Soal Kemungkinan Mobil Esemka Jadi Mobil Kepresidenan, Menko Luhut: Mungkin 20 Tahun Lagi

JAKARTA (UMMAT Pos) — Masalah mobil kepresidenan sempat mencuat beberapa hari terakhir. Dalam acara Coffe Morning di Gedung BPPT, Jum’at 24 Maret 2017, Menteri Koordinator Bidang Kemaritiman Luhut Binsar Pandjaitan berbincang santai dengan para wartawan.

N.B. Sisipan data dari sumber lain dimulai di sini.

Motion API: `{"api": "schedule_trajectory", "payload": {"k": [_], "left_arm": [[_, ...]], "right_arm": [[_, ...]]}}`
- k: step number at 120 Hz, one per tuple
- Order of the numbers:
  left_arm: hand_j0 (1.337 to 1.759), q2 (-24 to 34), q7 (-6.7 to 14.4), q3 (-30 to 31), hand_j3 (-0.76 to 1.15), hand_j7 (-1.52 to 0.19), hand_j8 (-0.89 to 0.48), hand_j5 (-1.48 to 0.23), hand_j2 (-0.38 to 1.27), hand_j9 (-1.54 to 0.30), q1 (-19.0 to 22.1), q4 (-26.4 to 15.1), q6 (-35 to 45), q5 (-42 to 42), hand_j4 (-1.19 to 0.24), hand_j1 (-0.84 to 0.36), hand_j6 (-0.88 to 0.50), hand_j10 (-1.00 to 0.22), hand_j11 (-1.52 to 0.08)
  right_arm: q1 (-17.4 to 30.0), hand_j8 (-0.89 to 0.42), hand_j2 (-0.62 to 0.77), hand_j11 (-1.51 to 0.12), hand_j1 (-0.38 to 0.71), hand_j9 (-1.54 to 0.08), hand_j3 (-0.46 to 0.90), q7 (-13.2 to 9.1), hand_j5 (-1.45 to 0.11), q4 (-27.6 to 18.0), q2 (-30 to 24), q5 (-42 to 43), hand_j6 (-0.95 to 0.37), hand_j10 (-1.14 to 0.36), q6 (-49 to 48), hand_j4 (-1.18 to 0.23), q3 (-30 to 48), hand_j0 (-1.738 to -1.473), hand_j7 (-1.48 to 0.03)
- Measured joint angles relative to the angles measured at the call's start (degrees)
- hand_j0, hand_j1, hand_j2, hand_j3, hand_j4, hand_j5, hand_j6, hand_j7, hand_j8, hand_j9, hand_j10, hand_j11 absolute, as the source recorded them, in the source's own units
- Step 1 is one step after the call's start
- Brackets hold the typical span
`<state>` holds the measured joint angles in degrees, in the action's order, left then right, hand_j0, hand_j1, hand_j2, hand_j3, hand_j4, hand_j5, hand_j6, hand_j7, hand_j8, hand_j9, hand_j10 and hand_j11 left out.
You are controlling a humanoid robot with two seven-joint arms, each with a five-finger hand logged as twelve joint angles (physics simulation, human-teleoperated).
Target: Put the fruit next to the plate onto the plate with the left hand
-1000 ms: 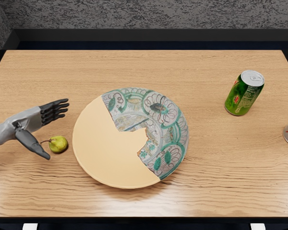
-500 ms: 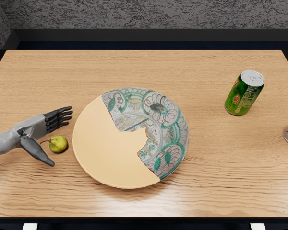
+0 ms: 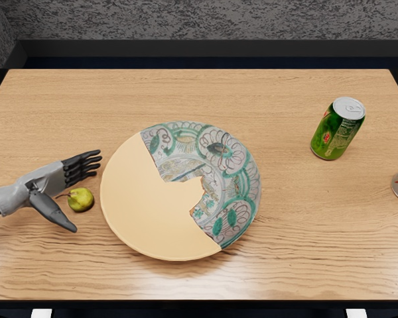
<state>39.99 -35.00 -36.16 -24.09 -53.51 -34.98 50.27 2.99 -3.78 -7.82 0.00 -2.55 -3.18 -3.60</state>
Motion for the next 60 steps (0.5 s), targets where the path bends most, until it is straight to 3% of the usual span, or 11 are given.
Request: {"api": "schedule_trajectory", "payload": {"k": [60], "left_arm": [[1.658, -0.35, 0.0, -2.92, 0.0, -0.14, -0.11, -0.14, 0.02, -0.14, 1.85, 0.83, 0.0, -0.38, -0.11, 0.23, -0.11, -0.11, -0.14]], "right_arm": [[0.0, -0.02, 0.0, -0.03, -0.32, -0.03, 0.0, -0.03, -0.03, 0.0, 0.0, 0.0, -0.02, -0.02, 0.0, -0.02, 0.0, -1.658, -0.03]]}}
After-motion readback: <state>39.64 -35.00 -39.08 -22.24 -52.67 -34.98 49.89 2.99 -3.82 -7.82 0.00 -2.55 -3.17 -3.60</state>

Saat wartawan diberi kesempatan, salah satu media online bertanya ke Luhut tentang kemungkinan mengganti mobil kepresidenan Mercedes-Benz S600 dengan mobil yang sempat populer sebagai kendaraan Presiden Joko Widodo semasa masih menjabat sebagai Wali Kota Solo, mobil Esemka. Usul ini dilontarkan Wakil Ketua DPR Fadli Zon.

“Kalau Mobil Esemka, kamu aja yang naik. Jangan suruh Presiden-nya naik. Ntar remnya blong lagi,” ujar Luhut, Jumat, 24 Maret 2017. Sontak peserta coffee morning yang hadir tertawa.

Luhut mengatakan bahwa untuk jadi mobil kepresidenan ada standar tertentu yang harus dipenuhi. Standar itu tidak hanya berlaku di Indonesia namun berlaku universal di semua negara di dunia.

Namun, kata Luhut, hal itu bukan berarti tak ada peluang Esemka jadi mobil kepresidenan, Menurut dia, mungkin saja 20 tahun lagi Esemka sudah bagus dan memenuhi standar serta syarat sebagai mobil kepresidenan.

“Tapi menurut saya, mungkin 20 tahun lagi Esemka sudah bagus, kenapa tidak? bisa saja. Tapi kalau sekarang menurut saya belum,” tutur Luhut.

Usulan mengenaik mobil Esemka ini muncul setelah mobil Kepresidenan Mercedes-Benz S600 Guard yang ditumpangi Presiden Jokowi mogok di Mempawah, Kalimantan Barat pada 18 Maret 2017 lalu. Luhut meminta peristiwa itu tidak perlu diperpanjang.

Luhut memastikan bahwa Presiden Jokowi tidak pernah minta mobil baru. Presiden Jokowi juga tidak mempersoalkan mobil yang kemarin baru dikembalikan oleh Presiden ke-6 RI Susilo Bambang Yudhoyono.

“Kami ndak pernah mikir itu. Jadi saya minta sekali itu, itu nggak usah diisu lagi ya,” kata Luhut.

Presiden, kata Luhut, juga tak pernah bertanya soal mogoknya mobil yang dia tumpangi. “Presiden saja nggak pernah nanya-nanya mobilnya mogok. Ada ganti ya dia pindah ke yang lain. Nggak ada bilang ganti ini mobil, nggak ada juga,” papar Luhut.

Soal mobil kepresidenan yang baru, Luhut mengatakan bahwa saat ini hal itu bukan menjadi prioritas. “Itu (mobil baru) bukan jadi agenda pioritas, yang penting sampai tujuan. Oleh karena itu selalu ada back up mobil presiden,” ujar dia.